## Problem details
Could you please retype the records exactly, minus their pictures?

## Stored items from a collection
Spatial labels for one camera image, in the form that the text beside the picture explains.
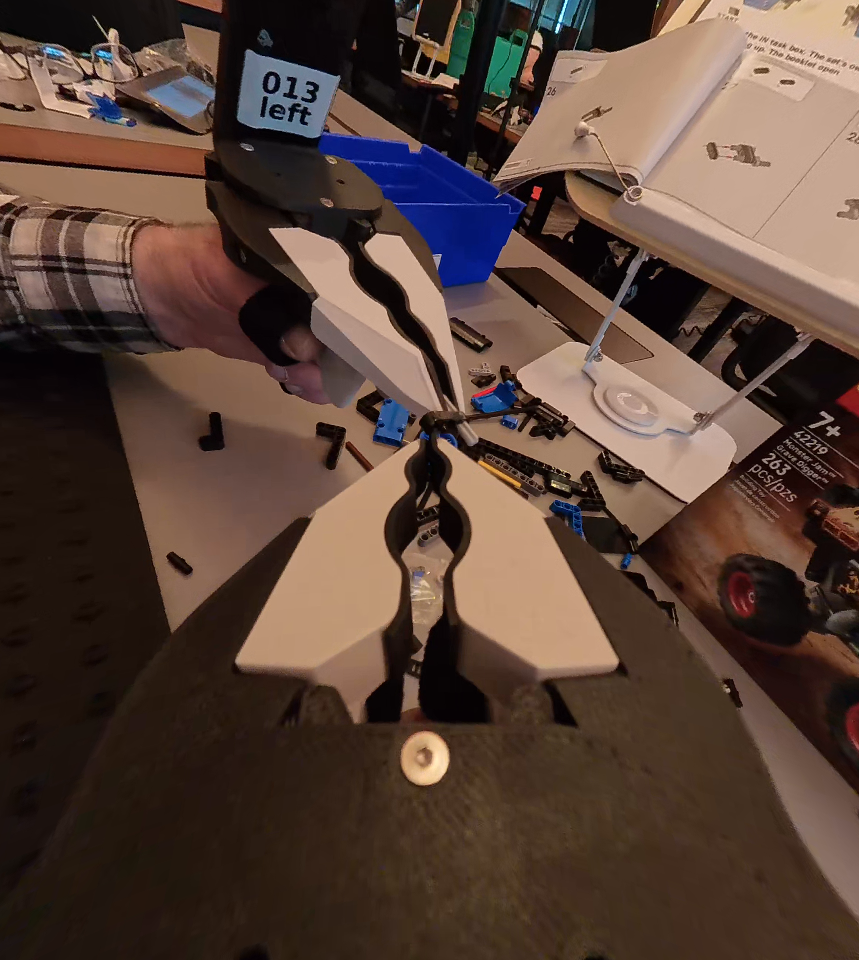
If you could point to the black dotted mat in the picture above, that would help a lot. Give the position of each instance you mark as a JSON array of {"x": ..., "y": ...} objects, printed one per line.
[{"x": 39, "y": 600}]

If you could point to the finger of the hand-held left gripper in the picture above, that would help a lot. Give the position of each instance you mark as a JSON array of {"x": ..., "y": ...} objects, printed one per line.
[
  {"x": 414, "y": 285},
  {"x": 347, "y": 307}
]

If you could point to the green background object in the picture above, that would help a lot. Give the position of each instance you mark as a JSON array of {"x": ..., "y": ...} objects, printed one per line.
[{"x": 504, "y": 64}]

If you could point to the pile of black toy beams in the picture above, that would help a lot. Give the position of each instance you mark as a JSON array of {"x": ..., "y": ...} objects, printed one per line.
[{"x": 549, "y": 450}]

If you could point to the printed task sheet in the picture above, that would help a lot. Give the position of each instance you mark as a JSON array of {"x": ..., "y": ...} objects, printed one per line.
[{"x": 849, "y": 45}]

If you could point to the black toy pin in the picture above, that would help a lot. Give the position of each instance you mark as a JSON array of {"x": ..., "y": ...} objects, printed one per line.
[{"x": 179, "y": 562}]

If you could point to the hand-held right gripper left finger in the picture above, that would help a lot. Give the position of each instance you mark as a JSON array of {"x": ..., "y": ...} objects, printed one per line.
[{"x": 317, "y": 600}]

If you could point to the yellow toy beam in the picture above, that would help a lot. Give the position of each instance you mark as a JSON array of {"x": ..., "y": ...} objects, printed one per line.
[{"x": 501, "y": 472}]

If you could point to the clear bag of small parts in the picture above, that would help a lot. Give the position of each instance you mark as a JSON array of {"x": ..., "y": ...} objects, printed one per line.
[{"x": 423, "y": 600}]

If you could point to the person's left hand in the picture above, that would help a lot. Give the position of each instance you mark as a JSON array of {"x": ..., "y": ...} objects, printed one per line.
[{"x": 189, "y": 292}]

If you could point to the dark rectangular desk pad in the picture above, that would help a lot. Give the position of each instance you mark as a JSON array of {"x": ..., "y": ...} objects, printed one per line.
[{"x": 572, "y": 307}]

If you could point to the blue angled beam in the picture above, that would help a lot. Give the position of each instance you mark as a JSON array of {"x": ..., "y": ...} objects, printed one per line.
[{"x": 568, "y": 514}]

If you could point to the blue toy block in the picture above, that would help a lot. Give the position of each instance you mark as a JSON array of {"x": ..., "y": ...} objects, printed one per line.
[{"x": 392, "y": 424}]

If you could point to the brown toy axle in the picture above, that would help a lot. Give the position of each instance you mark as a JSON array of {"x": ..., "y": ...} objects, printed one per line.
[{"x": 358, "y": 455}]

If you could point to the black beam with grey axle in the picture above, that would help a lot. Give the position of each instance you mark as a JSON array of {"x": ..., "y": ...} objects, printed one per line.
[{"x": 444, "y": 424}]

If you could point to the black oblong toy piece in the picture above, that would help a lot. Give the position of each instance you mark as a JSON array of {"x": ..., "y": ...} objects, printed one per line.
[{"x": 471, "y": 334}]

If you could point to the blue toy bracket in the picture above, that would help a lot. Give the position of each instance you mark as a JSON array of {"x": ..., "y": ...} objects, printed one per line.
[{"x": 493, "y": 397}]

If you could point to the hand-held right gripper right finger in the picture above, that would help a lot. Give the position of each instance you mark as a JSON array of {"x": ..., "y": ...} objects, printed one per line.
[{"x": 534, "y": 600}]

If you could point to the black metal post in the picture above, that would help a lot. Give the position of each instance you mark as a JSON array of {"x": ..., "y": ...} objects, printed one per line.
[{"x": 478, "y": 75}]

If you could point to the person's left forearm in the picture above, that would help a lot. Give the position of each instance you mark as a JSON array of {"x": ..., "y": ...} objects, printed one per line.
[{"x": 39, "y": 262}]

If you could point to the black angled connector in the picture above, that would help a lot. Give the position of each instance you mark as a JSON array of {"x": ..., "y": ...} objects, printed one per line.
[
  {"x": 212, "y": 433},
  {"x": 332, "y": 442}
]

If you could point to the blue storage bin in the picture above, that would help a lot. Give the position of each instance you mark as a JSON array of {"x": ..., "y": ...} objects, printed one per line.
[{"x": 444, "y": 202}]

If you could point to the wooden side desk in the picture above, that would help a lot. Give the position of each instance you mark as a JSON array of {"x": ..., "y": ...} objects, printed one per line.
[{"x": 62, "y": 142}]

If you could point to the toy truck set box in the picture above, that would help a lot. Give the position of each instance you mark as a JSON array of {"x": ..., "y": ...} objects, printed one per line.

## Exercise answer
Spatial labels for one camera image, in the form that the text beside the picture explains.
If you could point to the black dotted mat in the picture above, that would help a lot. Give the position of each instance you mark as a JSON array of {"x": ..., "y": ...} objects, printed one per line.
[{"x": 39, "y": 600}]

If you could point to the finger of the hand-held left gripper in the picture above, that would help a lot. Give the position of each instance you mark as a JSON array of {"x": ..., "y": ...} objects, printed one per line.
[
  {"x": 414, "y": 285},
  {"x": 347, "y": 307}
]

If you could point to the green background object in the picture above, that would help a lot. Give the position of each instance you mark as a JSON array of {"x": ..., "y": ...} objects, printed one per line.
[{"x": 504, "y": 64}]

If you could point to the pile of black toy beams in the picture above, that would help a lot. Give the position of each instance you mark as a JSON array of {"x": ..., "y": ...} objects, printed one per line.
[{"x": 549, "y": 450}]

If you could point to the printed task sheet in the picture above, that would help a lot. Give the position of each instance you mark as a JSON array of {"x": ..., "y": ...} objects, printed one per line.
[{"x": 849, "y": 45}]

If you could point to the black toy pin in the picture above, that would help a lot. Give the position of each instance you mark as a JSON array of {"x": ..., "y": ...} objects, printed one per line.
[{"x": 179, "y": 562}]

If you could point to the hand-held right gripper left finger in the picture above, that would help a lot. Give the position of each instance you mark as a JSON array of {"x": ..., "y": ...} objects, printed one per line.
[{"x": 317, "y": 600}]

If you could point to the yellow toy beam in the picture above, that would help a lot. Give the position of each instance you mark as a JSON array of {"x": ..., "y": ...} objects, printed one per line.
[{"x": 501, "y": 472}]

If you could point to the clear bag of small parts in the picture above, that would help a lot. Give the position of each instance you mark as a JSON array of {"x": ..., "y": ...} objects, printed one per line.
[{"x": 423, "y": 600}]

If you could point to the person's left hand in the picture above, that would help a lot. Give the position of each instance you mark as a JSON array of {"x": ..., "y": ...} objects, printed one per line.
[{"x": 189, "y": 292}]

If you could point to the dark rectangular desk pad in the picture above, that would help a lot. Give the position of each instance you mark as a JSON array of {"x": ..., "y": ...} objects, printed one per line.
[{"x": 572, "y": 307}]

If you could point to the blue angled beam in the picture above, that would help a lot. Give the position of each instance you mark as a JSON array of {"x": ..., "y": ...} objects, printed one per line.
[{"x": 568, "y": 514}]

If you could point to the blue toy block in the picture above, that would help a lot. Give the position of each instance you mark as a JSON array of {"x": ..., "y": ...} objects, printed one per line.
[{"x": 392, "y": 424}]

If you could point to the brown toy axle in the picture above, that would help a lot. Give the position of each instance you mark as a JSON array of {"x": ..., "y": ...} objects, printed one per line.
[{"x": 358, "y": 455}]

If you could point to the black beam with grey axle in the picture above, that would help a lot. Give the position of each instance you mark as a JSON array of {"x": ..., "y": ...} objects, printed one per line.
[{"x": 444, "y": 424}]

If you could point to the black oblong toy piece in the picture above, that would help a lot. Give the position of each instance you mark as a JSON array of {"x": ..., "y": ...} objects, printed one per line.
[{"x": 471, "y": 334}]

If you could point to the blue toy bracket in the picture above, that would help a lot. Give the position of each instance you mark as a JSON array of {"x": ..., "y": ...} objects, printed one per line.
[{"x": 493, "y": 397}]

If you could point to the hand-held right gripper right finger in the picture above, that would help a lot. Give the position of each instance you mark as a JSON array of {"x": ..., "y": ...} objects, printed one per line.
[{"x": 534, "y": 600}]

If you could point to the black metal post in the picture above, that would help a lot. Give the position of each instance you mark as a JSON array of {"x": ..., "y": ...} objects, printed one per line.
[{"x": 478, "y": 75}]

If you could point to the person's left forearm in the picture above, that would help a lot. Give the position of each instance you mark as a JSON array of {"x": ..., "y": ...} objects, printed one per line.
[{"x": 39, "y": 262}]

If you could point to the black angled connector in the picture above, that would help a lot. Give the position of each instance you mark as a JSON array of {"x": ..., "y": ...} objects, printed one per line.
[
  {"x": 212, "y": 433},
  {"x": 332, "y": 442}
]

If you could point to the blue storage bin in the picture above, that would help a lot. Give the position of each instance you mark as a JSON array of {"x": ..., "y": ...} objects, printed one per line.
[{"x": 444, "y": 202}]

If you could point to the wooden side desk in the picture above, that would help a lot. Give the position of each instance you mark as a JSON array of {"x": ..., "y": ...} objects, printed one per line.
[{"x": 62, "y": 142}]

If you could point to the toy truck set box in the picture above, that would help a lot. Give the position of each instance you mark as a JSON array of {"x": ..., "y": ...} objects, printed one per line.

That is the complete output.